Did these supplies truly come from Iran? My guess is that some of the devices or chemicals came from Iran, and we’re finally seeing them surface after five years.
Iran may be helping, but I’m not convinced at all that it supplied the goods.
Folks I’d like you to consider whether Reuters’ reporting is accurate here. We may be seeing some of Saddam’s WMDs surface here. Reuters has a vested interest in misdirecting people. Heaven forbid it be found out that Syria did in fact get Iraq’s WMDs. Heaven forbid it be revealed that the original (blown all out of shape and rediculed endlessly) reason for entering Iraq was valid.
Dog wrote:
But Jane’s Defence, quoting Syrian defence sources, said the blast occurred as Syrian weapons
experts, with Iranian backing, were attempting to activate a 500-km-range (300-mile-range)
“Scud C” missile with a mustard gas warhead.
Does this mean what I think it means...
*****************
No.
The missile described was out of range of any target, it wasn’t being fuelled for offensive launch.
Was it being fuelled at all? The fuels have a shelf life, they don’t sit in the missiles for days or weeks until launch.
If it was being fuelled at all, it would have been for a test launch. That doesn’t square with the presence of multiple chemical and nerve agents.

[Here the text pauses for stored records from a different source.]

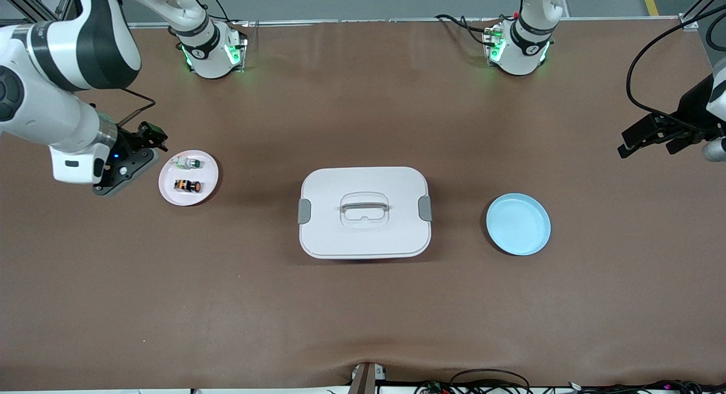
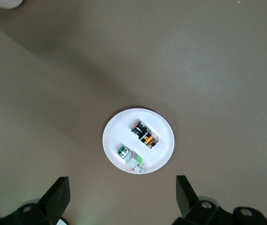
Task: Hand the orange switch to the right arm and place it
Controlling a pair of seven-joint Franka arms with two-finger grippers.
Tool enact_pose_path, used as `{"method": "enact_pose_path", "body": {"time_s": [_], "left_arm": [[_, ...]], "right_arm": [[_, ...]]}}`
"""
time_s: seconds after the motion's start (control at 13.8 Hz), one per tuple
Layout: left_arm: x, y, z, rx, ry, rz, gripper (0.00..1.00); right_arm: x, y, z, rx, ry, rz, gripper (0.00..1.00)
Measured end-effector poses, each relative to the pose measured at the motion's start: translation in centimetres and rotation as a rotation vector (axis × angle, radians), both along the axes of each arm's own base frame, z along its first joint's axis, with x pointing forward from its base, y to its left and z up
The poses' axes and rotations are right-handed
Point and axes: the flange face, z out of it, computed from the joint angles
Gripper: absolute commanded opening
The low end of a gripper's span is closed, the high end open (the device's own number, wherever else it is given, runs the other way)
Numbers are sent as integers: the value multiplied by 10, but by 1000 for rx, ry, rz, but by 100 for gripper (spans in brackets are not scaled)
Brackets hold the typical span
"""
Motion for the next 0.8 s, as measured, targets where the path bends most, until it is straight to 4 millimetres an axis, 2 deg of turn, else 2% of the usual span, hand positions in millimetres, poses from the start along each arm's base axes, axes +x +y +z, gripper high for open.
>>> {"method": "enact_pose_path", "body": {"time_s": [0.15, 0.36, 0.65, 0.8], "left_arm": [[-2, -1, 0, 0, 16, -2, 100], [-3, -1, 1, 1, 27, -4, 100], [-3, -2, -2, 1, 37, -6, 100], [-1, -2, -6, 1, 44, -7, 100]], "right_arm": [[7, -4, 17, -15, 2, -94, 100], [19, -23, 47, -25, -42, -225, 100], [20, -81, 102, -3, -88, -353, 100], [18, -105, 123, 9, -114, -402, 100]]}}
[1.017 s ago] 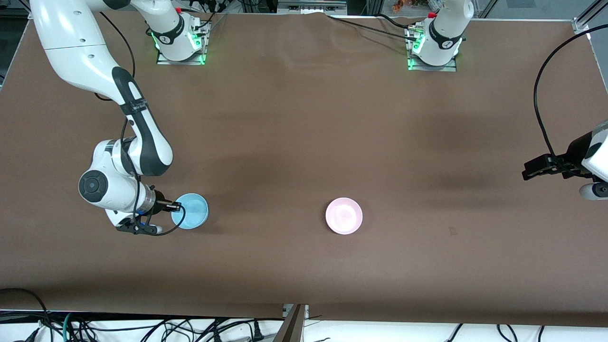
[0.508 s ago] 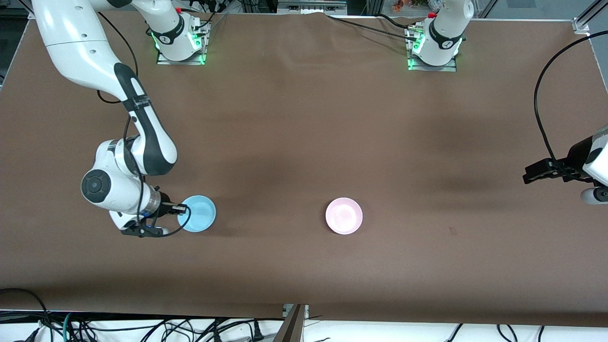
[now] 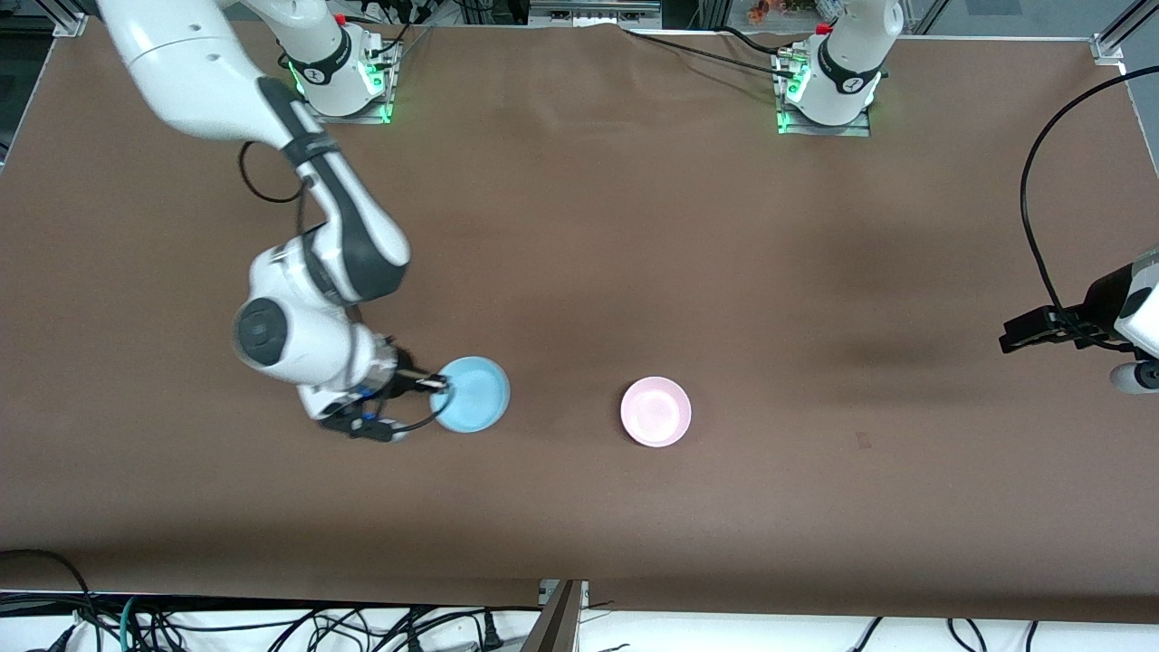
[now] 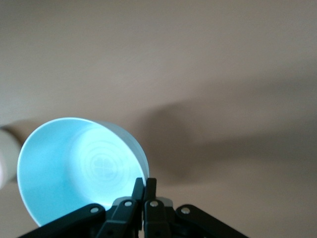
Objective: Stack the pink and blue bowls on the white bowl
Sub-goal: 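Carry the blue bowl with the right gripper over the pink bowl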
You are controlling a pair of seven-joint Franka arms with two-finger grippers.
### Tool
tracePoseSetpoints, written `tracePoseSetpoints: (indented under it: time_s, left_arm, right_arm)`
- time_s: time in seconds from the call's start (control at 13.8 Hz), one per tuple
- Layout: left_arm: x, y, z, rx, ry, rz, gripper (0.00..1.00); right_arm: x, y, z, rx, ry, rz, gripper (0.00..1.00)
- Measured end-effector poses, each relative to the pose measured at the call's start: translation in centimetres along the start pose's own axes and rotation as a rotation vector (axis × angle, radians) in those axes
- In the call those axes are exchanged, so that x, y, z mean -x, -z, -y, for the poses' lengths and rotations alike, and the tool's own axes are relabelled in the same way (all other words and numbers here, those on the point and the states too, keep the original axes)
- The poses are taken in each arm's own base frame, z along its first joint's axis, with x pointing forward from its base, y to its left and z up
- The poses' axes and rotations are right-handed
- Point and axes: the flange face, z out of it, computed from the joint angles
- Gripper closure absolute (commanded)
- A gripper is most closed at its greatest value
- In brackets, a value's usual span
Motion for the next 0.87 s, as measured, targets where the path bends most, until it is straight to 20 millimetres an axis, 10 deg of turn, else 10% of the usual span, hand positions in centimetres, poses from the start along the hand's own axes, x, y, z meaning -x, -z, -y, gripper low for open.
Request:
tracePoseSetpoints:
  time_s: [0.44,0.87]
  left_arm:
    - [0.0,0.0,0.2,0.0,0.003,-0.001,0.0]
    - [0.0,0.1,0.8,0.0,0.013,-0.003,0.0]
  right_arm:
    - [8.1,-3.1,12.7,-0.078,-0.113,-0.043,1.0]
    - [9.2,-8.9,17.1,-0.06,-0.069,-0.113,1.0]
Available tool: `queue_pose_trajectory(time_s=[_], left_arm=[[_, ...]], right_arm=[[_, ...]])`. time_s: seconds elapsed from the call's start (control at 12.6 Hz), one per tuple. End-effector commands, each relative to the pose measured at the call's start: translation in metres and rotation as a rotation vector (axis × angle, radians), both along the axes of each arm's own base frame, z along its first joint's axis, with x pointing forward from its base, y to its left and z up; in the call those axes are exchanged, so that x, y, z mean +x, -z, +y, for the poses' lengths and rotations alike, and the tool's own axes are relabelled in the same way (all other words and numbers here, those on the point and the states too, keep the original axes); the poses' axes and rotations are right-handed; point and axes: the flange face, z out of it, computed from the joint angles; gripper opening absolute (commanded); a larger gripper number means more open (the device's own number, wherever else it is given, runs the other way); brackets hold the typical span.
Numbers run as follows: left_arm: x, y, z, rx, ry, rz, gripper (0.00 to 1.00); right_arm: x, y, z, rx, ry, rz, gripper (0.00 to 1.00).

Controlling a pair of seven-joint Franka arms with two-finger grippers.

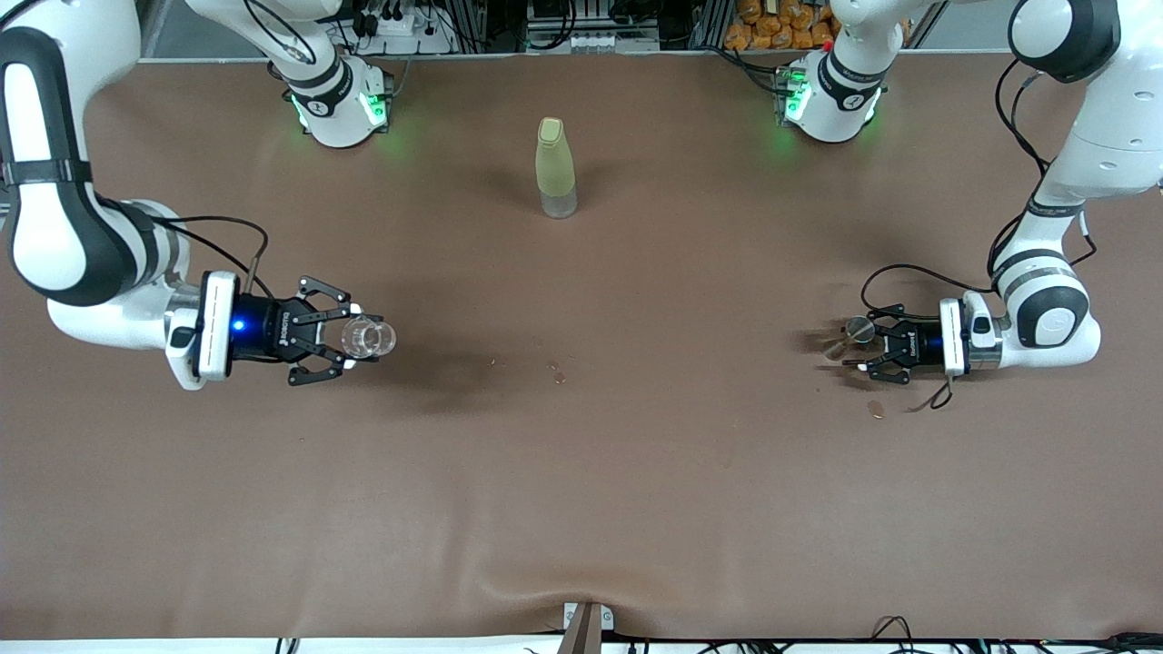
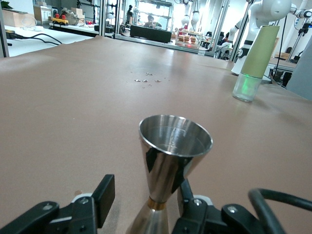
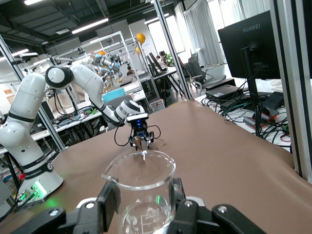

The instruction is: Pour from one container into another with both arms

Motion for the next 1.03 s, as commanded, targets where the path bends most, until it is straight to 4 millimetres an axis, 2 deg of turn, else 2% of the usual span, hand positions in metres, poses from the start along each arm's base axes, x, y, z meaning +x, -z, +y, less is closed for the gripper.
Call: queue_pose_trajectory(time_s=[0.0, 0.16, 0.48, 0.63, 0.79, 0.95], left_arm=[[-0.001, -0.001, -0.002, -0.011, -0.012, -0.021, 0.54], [-0.001, -0.001, -0.002, -0.009, -0.013, -0.022, 0.49], [0.0, 0.0, -0.005, 0.0, -0.011, -0.024, 0.4], [0.002, -0.003, -0.003, 0.006, -0.011, -0.038, 0.17], [0.005, -0.005, -0.005, 0.02, -0.006, -0.06, 0.09], [0.012, -0.019, -0.005, 0.039, 0.001, -0.092, 0.0]], right_arm=[[-0.012, -0.008, 0.011, 0.008, 0.02, -0.01, 0.26], [-0.012, 0.005, 0.015, 0.021, 0.023, 0.013, 0.26], [-0.012, 0.008, 0.02, 0.017, 0.019, 0.017, 0.26], [-0.011, 0.007, 0.021, 0.015, 0.01, -0.025, 0.26], [-0.012, 0.015, 0.023, 0.01, -0.007, -0.063, 0.26], [-0.012, 0.016, 0.021, 0.015, -0.018, -0.098, 0.26]])
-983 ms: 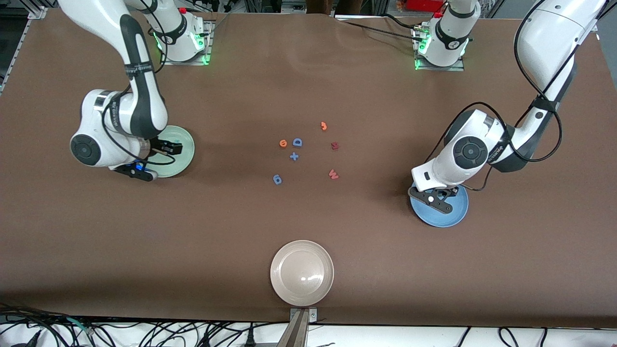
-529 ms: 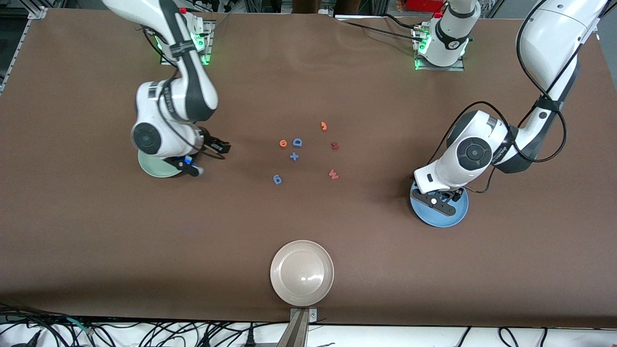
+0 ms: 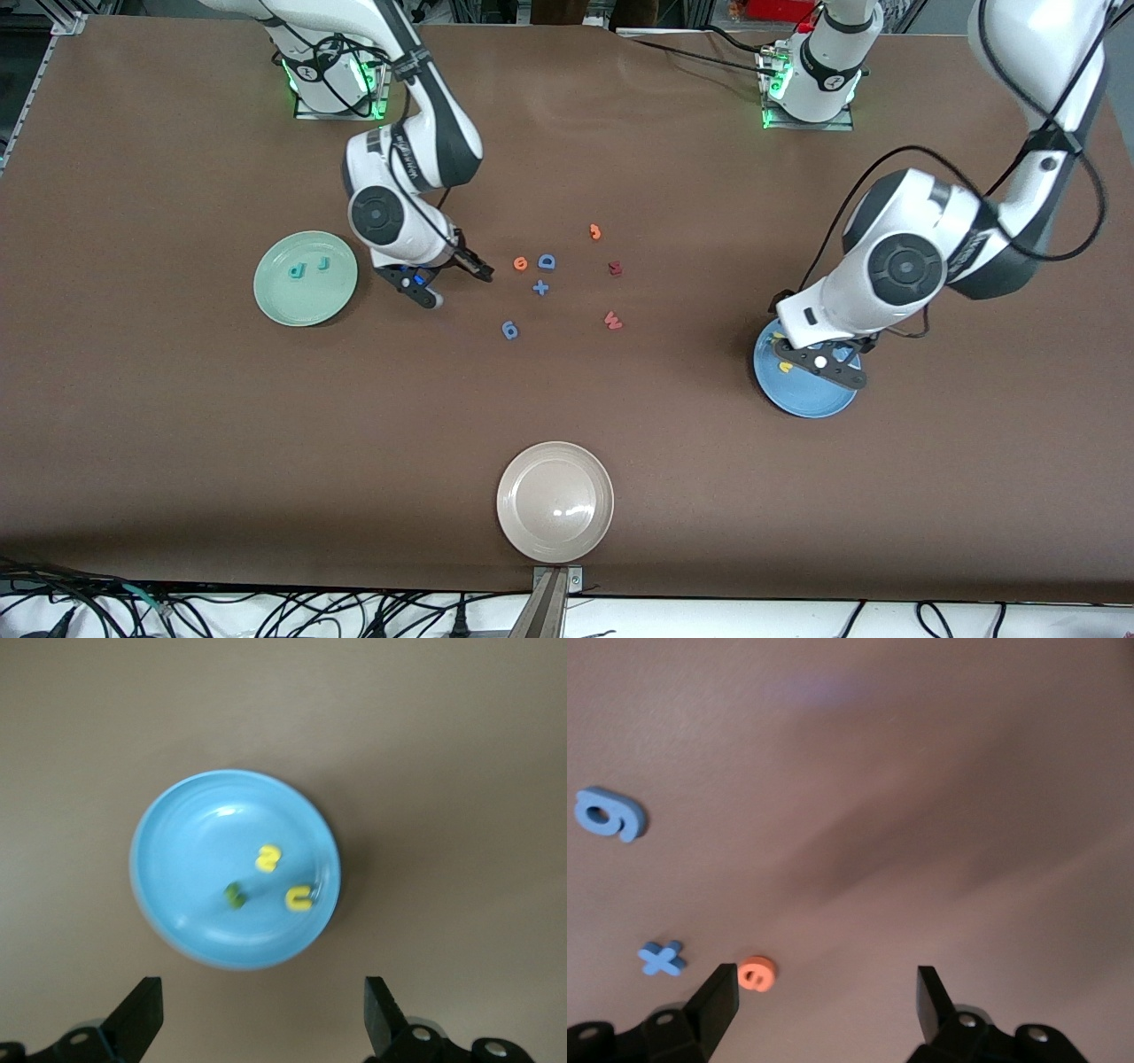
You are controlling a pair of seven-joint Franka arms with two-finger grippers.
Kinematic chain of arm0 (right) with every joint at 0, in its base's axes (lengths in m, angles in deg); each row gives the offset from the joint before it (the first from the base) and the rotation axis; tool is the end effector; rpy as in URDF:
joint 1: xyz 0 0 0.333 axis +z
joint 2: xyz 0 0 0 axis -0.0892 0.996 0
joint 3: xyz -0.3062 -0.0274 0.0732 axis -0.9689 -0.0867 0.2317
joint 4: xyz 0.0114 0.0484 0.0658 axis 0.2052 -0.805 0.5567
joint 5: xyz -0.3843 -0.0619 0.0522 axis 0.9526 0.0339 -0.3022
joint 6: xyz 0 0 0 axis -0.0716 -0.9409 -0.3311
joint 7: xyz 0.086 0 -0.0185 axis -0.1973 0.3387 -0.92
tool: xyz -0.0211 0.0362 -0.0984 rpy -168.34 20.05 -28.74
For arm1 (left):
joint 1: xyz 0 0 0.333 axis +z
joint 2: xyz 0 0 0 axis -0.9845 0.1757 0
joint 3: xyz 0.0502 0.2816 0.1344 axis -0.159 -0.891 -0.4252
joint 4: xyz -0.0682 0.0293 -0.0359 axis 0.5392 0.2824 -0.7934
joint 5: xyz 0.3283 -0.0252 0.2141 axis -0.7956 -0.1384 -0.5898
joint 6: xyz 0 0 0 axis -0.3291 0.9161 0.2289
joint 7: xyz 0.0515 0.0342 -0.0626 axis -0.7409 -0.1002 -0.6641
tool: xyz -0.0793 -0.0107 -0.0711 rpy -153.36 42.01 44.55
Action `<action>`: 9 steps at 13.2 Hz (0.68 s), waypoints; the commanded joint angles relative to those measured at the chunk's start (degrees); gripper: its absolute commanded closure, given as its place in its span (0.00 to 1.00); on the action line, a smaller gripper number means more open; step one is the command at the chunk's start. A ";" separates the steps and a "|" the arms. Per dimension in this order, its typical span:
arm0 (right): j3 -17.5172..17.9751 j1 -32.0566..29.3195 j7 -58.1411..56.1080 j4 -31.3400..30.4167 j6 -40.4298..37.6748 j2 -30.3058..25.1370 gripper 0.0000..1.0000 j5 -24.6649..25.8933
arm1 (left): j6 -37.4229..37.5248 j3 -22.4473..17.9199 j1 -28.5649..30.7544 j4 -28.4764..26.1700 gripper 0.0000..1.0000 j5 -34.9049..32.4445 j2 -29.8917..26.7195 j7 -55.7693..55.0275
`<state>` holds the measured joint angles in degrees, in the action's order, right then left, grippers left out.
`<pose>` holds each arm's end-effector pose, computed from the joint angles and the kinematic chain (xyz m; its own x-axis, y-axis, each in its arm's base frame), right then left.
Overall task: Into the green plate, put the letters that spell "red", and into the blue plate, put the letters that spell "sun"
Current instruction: 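Grasp the orange e with the right gripper while the left gripper withdraws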
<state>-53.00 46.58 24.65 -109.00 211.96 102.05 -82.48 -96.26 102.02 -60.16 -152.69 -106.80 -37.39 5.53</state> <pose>0.4821 0.3413 0.2339 0.7708 -0.5853 -0.2516 -0.5939 -0.8030 0.0486 0.6276 -0.1468 0.3847 0.9040 -0.3839 -0.1882 -0.4016 -0.9134 -0.0660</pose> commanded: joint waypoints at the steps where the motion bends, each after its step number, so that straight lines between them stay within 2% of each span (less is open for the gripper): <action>1: 2.88 0.34 3.28 0.41 6.14 3.72 0.10 -2.57 | 6.09 0.00 0.32 5.43 0.00 2.16 -2.31 1.26; 4: 4.56 0.34 4.25 2.95 8.35 6.53 0.10 -4.87 | 7.15 -1.32 1.37 9.66 0.00 4.87 -5.37 1.34; 6: 4.64 1.21 6.36 4.09 8.35 7.50 0.10 -5.22 | 8.81 -1.24 2.86 11.24 0.00 11.45 -6.35 1.26; 7: 4.73 1.83 6.45 4.19 8.35 7.85 0.10 -5.31 | 11.00 -1.32 3.56 13.86 0.00 12.87 -6.44 1.26; 8: 4.73 2.09 6.45 4.19 8.35 8.38 0.10 -5.31 | 12.32 -2.45 2.96 16.41 0.00 13.24 -6.70 1.43; 9: 4.82 2.36 6.97 4.19 8.27 8.47 0.11 -5.31 | 12.43 -5.25 1.65 16.61 0.00 13.67 -8.97 1.52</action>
<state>-47.95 47.69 30.24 -106.12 220.39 109.16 -86.63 -86.18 100.14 -57.31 -138.67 -95.64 -43.61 5.59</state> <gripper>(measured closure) 0.101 0.000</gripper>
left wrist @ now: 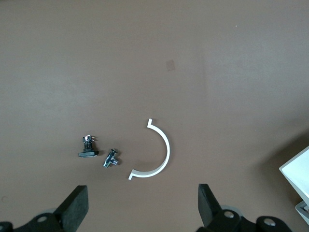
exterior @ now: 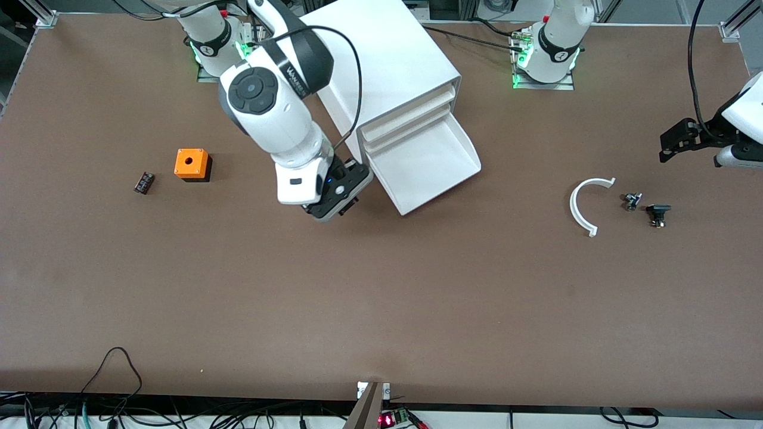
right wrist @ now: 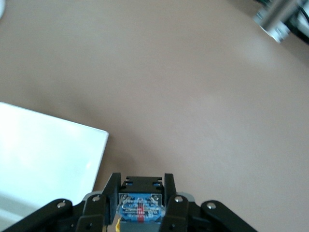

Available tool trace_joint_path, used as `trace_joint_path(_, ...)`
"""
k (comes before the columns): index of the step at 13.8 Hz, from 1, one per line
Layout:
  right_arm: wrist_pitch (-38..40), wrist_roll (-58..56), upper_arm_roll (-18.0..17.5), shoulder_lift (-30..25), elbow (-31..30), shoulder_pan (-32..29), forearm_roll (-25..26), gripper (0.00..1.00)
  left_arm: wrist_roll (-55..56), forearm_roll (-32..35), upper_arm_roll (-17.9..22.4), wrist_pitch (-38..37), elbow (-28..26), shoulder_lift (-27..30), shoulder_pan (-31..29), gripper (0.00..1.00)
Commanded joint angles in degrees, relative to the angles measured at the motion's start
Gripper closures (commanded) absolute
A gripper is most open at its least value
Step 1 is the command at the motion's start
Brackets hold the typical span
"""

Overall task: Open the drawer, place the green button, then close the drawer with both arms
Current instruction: 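Lower the green button into the open drawer with the right gripper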

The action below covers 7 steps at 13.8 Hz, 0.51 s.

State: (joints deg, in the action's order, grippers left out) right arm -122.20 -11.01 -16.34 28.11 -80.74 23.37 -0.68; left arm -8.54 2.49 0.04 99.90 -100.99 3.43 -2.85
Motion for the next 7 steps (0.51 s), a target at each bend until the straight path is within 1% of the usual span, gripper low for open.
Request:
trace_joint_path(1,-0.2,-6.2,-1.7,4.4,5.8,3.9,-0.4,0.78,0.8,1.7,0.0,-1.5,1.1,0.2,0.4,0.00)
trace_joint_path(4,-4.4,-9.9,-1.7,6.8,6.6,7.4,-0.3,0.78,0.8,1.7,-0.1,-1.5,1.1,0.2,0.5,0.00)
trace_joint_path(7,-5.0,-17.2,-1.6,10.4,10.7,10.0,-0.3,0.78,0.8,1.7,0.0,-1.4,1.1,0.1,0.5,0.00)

You find multiple chemical and nerve agents in a research facility, or in an agent stockpile bunker, if they’re binaries, otherwise standard practice requires a just in time production and delivery system, or in a stockpile of completed waheads, or in a Scud storage bunker, with the filled warheads already mounted to the missile.
There’s no place for rocket fuel in any of those places.
There’s no place for rocket fuel more than 300 miles away from a valid military target, except in a test launch situation, and those usually don’t launch from cities, even with dummy warheads.
If we rule out rocket fuel, then things make a lot more sense. The fuel in that case would be dispersion charges for the chemical agent.
Normal ordnance handling procedure installs the least stable components last. If the Syrians decided the payload chemicals were the most dangerous, they could have been assembling finished warheads, but they’d have to store completed warheads close by to get a mix of payload gases.
If they decided the dispersal charges were the most dangerous, they’d be installed last, again, finishing completed warheads.
No matter how you slice this, somebody screwed up basic procedure.
In a lab, assembling the first ever chemical warhead, with multiple agents present, or in a production facility, with multiple complete warheads present, or in a Scud storage facility.
Something is wrong, there is critical information missing or wrong, but nowhere in the chain of logicdo I see evidence to believe that an offensive launch was imminent.
I would, however, assume that Syria has completed Scud missiles with chemical or nerve gas warheads. Since all of the scenarios outlined above don’t fit the story data given, all must be “wrong”, and none then look likely. But more of them involve completed warheads than don’t so planning for the worst assumes the capability.
Keep in mind, no “outrage” from anyone outside Syria, over their screwup and deaths due to negligent WMD handling.
That leads me to believe we know a lot more than what Janes published.
This “datapoint” could even be part of other occurrence threads.
North Korea has come right out and said they have been supplying Syria with scud missiles.
Yeah, but it seems like they are supplying Nuc stuff!
Doesn’t that just tear your heart out?
NAAAAAAAAAaaaa!
I appreciate the comments, but wonder why you would say that Russia moved to Syria things you say didn’t exist, and that Syria didn’t need.
The Israelis seem to have reached that conclusion already.
I am not so sure we know yet what actually caused the explosion or if there were any IDF lasers around at the time.